Some businesses have signs that say: NO SOLICITORS / NO SOLICITING.
This means they don’t want the yellow page guy (or the “fugitive recovery specialist” who walked into my office last week to offer his very unique services) to just show up and want to do business.
The Virginia Criminal Code prohibits certain activities including soliciting, encouraging, urging, exhorting, instigating or procuring another person to do a certain things, usually bad, harmful, wrong and criminal things.
But what does it mean when you sign an agreement that you will not “solicit” customers? What are you actually agreeing to?
Almost every week someone asks me, Dan or the “Google” (and I see it on our website counting software) If a client calls me, is that considered “soliciting?”
Virginia law on non-solicitations is not defined by the Virginia Code. The word, and therefore the activity prohibited is defined by the four corners of your contract. So the answer as to whether or not a client can call you and you do work for them under your non-solicitation agreement, is found in your exact agreement.
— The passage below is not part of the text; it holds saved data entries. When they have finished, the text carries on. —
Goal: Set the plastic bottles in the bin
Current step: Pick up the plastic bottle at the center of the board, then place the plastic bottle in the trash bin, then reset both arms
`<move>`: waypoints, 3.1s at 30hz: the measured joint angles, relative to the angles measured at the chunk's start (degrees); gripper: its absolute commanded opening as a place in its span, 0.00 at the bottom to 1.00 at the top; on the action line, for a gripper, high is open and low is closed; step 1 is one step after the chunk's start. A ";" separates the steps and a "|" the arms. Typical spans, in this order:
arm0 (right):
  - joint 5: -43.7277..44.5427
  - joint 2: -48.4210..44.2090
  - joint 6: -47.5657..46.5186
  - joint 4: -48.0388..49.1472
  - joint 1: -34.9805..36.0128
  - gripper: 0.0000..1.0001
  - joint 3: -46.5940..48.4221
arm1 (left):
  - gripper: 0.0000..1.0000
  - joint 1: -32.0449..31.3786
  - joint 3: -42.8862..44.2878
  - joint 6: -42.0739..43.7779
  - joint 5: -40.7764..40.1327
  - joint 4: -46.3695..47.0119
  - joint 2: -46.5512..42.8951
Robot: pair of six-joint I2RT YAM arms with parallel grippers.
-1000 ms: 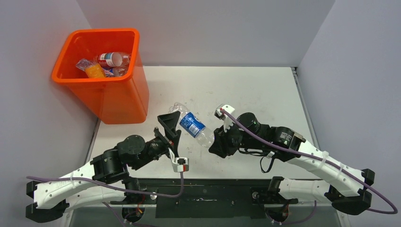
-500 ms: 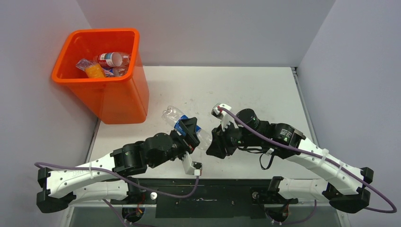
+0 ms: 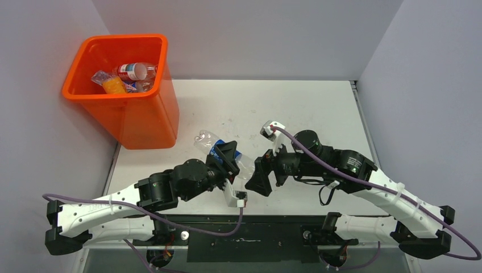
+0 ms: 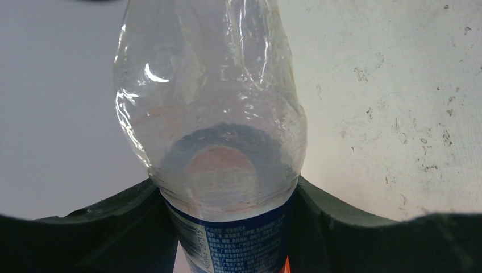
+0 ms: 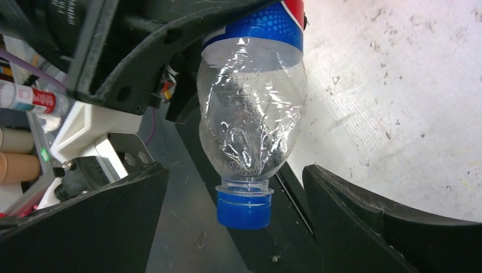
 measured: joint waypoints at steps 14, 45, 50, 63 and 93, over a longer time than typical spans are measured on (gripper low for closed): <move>12.55 -23.15 2.62 25.14 0.04 0.90 -10.54 | 0.48 14.01 7.13 -32.57 -8.13 20.15 -0.22; 26.29 -34.97 7.39 44.85 0.04 0.90 -41.38 | 1.00 67.82 41.51 -81.50 -18.16 28.70 28.04; 27.69 -36.98 7.52 43.85 0.04 0.90 -41.38 | 0.96 67.36 41.59 -77.20 -20.98 34.07 31.19; 32.24 -37.99 6.05 40.94 0.04 0.90 -40.22 | 0.96 43.21 38.23 -67.34 -23.65 39.76 24.04; 85.20 -12.63 21.66 26.38 0.04 0.90 -34.58 | 0.96 26.69 -36.87 -83.10 -6.64 25.31 -15.63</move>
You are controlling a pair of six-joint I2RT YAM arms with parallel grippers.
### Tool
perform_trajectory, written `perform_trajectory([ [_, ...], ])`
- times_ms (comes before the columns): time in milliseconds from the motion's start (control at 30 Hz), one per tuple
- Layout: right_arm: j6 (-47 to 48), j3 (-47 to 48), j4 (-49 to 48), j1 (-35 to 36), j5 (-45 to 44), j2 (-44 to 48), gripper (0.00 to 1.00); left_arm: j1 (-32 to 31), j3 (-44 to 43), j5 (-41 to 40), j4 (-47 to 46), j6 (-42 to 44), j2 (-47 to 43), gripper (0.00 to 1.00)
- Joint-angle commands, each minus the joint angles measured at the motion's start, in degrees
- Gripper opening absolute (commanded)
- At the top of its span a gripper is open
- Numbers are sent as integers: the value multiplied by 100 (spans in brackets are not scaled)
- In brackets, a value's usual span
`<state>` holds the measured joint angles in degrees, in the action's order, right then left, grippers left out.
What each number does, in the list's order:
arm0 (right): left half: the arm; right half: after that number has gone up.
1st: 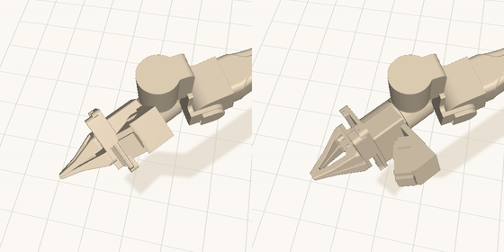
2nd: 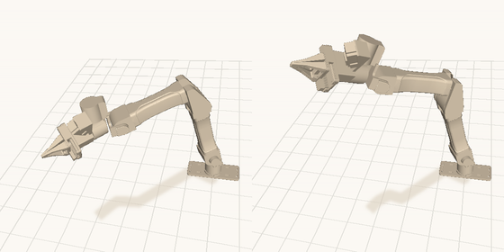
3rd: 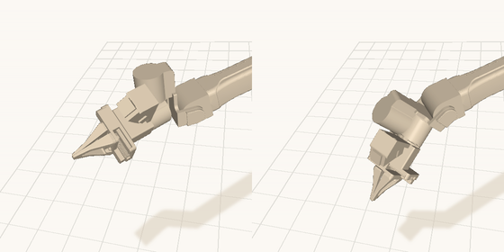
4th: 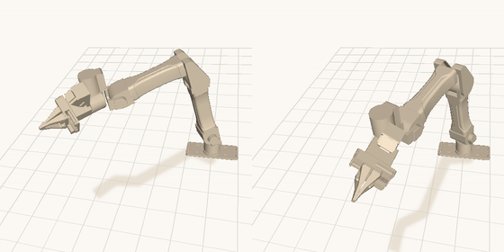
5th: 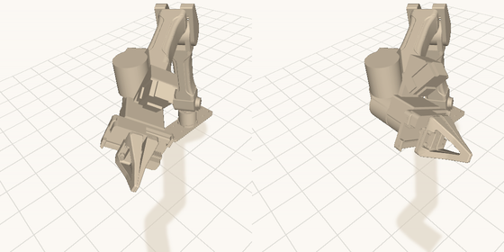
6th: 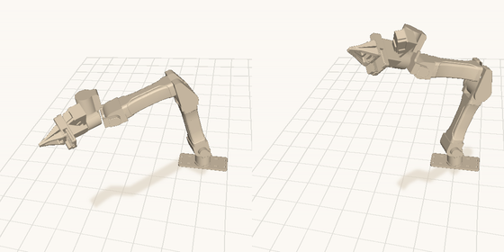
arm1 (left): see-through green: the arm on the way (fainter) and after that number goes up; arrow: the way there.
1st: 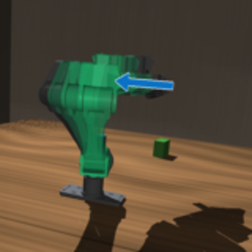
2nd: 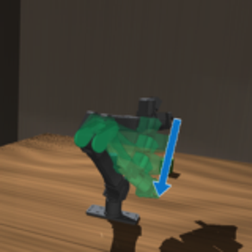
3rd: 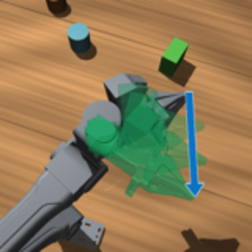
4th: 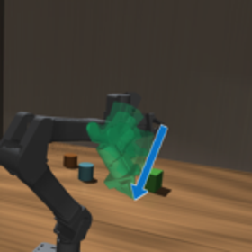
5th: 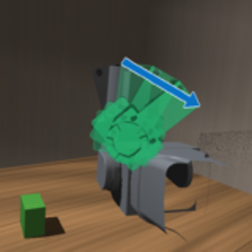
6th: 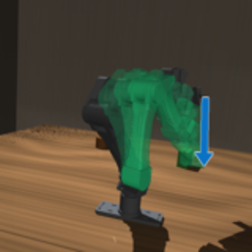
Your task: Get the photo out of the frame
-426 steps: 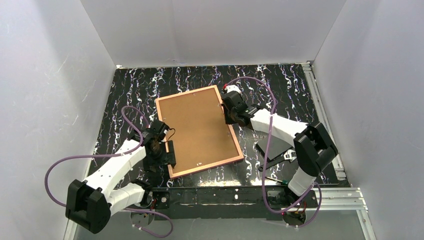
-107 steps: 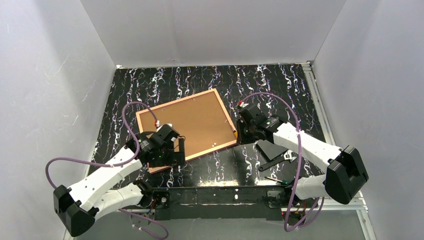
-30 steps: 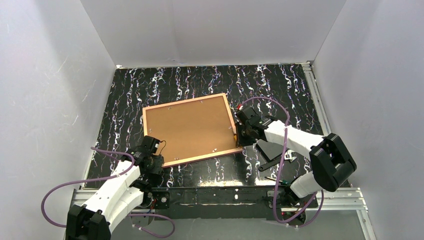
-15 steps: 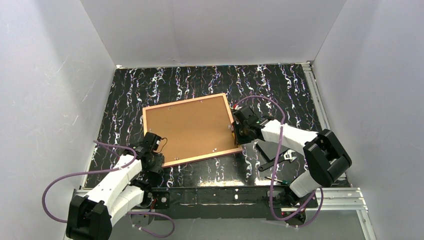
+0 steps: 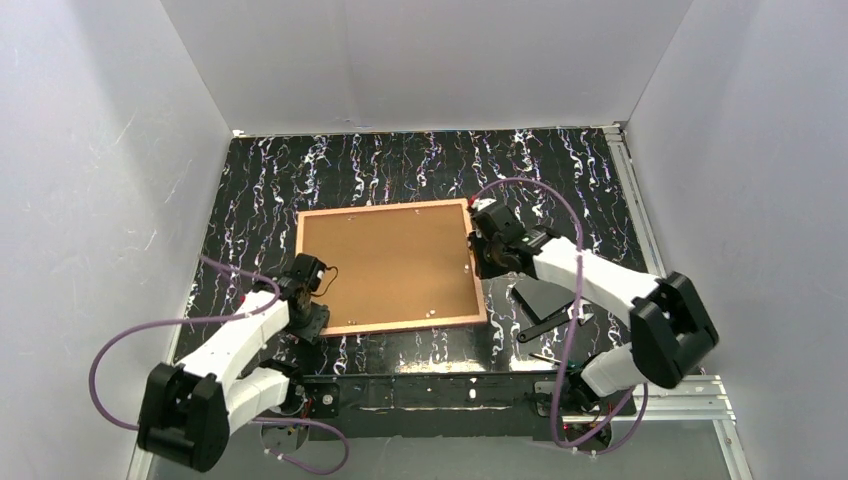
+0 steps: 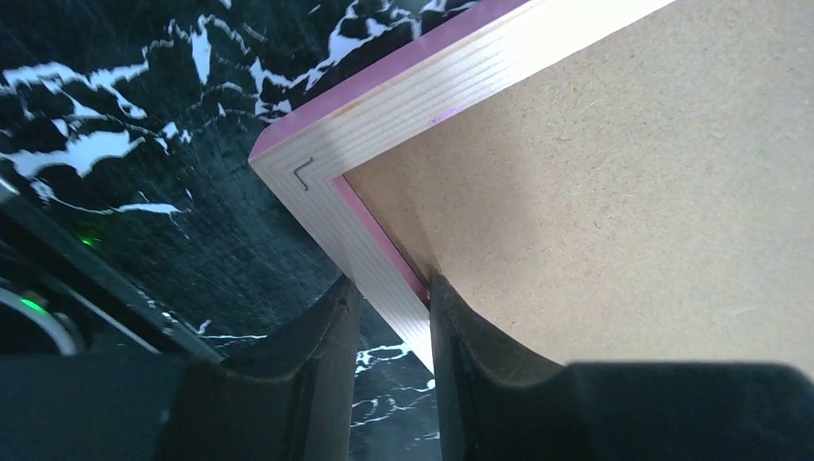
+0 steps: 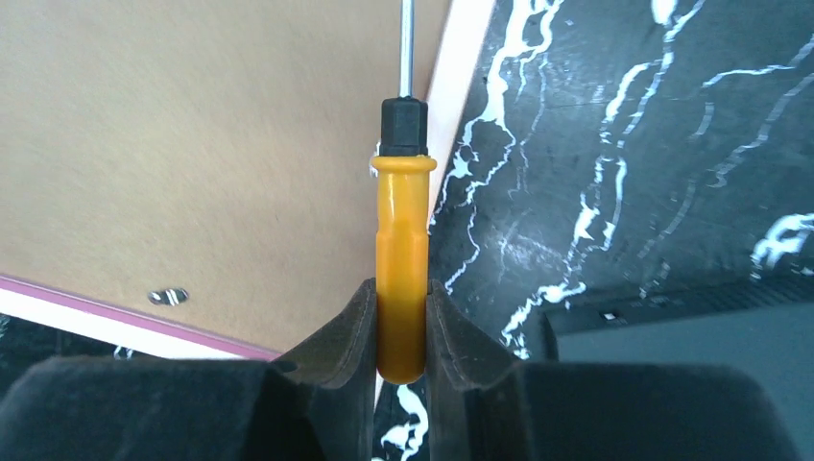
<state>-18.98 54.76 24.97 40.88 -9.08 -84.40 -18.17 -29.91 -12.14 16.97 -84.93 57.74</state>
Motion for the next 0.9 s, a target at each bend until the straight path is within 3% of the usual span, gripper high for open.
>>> perform_trajectory([
  [0,94,163,593,-15,-241,943,1,27,-558,-183,1075,2185,731,0],
  [200,-59,-690,476,-15,189,1686,1,557,-1356,-62,797,3566,1703,0],
  [333,-166,-870,369,-14,760,1707,1,934,-2228,-208,840,4317,2484,0],
  [500,-25,-535,564,-10,810,1309,1,1332,-3231,-178,724,5142,3362,0],
  [800,131,45,1023,-41,646,585,1,1970,-5109,56,1066,5753,4979,0],
  [833,138,65,1031,-45,651,549,1,2116,-5323,97,1233,5743,5115,9],
  [867,140,83,1035,-53,661,528,1,2226,-5536,241,1417,5697,5217,26],
])
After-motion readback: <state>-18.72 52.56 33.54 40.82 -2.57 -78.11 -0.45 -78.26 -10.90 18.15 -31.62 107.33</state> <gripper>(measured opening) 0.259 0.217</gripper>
This means each and every contract, circumstance, client and call must be considered on an individual basis.
Most of the time I advise folks: No, the language of your contract does not prohibit you from taking a client phone call, but the spirit of the contract and therefore perhaps the judge’s interpretation of your contract does prohibit you from working for clients. So, if you want to get sued, go ahead and do work for them and argue to the judge how you didn’t make the initial phone call or contact and therefore are not in breach.
Harsh I know… but the law is really not about “technicalities” or loop holes as people would have you believe. It is really about what you agreed to, in writing, and whether or not you are violating that agreement.